PROBLEM REQUIREMENTS
Write out the lines from the top of the material through the line with "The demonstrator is", exactly and with nothing added.
Top of EXTRACTED RECORDS
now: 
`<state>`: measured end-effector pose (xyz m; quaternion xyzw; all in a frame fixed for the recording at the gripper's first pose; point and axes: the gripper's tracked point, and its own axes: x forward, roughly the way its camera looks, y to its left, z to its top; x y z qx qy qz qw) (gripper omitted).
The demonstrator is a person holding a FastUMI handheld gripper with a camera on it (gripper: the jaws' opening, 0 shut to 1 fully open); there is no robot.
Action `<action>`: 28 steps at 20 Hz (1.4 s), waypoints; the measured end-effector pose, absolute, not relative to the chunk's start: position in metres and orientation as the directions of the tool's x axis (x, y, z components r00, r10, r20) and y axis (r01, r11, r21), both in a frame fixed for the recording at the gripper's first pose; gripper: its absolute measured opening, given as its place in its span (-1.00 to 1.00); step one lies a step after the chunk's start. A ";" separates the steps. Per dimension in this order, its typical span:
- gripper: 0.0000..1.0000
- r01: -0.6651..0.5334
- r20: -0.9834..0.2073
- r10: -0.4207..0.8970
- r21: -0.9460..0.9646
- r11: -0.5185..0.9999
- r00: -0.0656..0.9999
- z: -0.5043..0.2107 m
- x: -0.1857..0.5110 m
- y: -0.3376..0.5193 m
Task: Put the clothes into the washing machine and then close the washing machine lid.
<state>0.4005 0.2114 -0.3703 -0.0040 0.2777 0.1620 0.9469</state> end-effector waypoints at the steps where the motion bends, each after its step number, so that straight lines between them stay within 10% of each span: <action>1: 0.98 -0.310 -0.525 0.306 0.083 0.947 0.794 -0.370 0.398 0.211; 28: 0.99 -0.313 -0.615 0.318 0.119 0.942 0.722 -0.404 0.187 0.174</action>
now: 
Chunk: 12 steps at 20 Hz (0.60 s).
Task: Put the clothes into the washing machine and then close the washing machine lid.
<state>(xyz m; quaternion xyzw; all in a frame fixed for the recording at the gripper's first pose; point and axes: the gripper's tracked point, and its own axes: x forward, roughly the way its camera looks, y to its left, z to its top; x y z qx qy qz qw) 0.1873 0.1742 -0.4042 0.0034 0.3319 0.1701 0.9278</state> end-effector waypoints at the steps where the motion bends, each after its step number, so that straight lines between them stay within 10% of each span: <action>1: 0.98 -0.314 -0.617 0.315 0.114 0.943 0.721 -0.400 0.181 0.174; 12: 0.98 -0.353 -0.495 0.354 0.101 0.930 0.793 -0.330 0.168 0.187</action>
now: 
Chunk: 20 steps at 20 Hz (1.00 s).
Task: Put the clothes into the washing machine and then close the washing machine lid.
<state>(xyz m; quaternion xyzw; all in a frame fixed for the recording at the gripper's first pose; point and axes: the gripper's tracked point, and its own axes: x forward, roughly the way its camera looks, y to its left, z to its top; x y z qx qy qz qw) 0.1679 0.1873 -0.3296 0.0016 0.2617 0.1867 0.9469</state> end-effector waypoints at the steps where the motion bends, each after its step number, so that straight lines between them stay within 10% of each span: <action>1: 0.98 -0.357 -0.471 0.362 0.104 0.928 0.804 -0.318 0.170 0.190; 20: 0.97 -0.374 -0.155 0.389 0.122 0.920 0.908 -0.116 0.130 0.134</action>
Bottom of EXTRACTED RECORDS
EXERCISE OUTPUT
now: 
`<state>`: measured end-effector pose (xyz m; quaternion xyzw; all in a frame fixed for the recording at the gripper's first pose; point and axes: the gripper's tracked point, and its own axes: x forward, roughly the way its camera looks, y to its left, z to its top; x y z qx qy qz qw) (gripper omitted).
The demonstrator is a person holding a FastUMI handheld gripper with a camera on it (gripper: the jaws' opening, 0 shut to 1 fully open); there is no robot.

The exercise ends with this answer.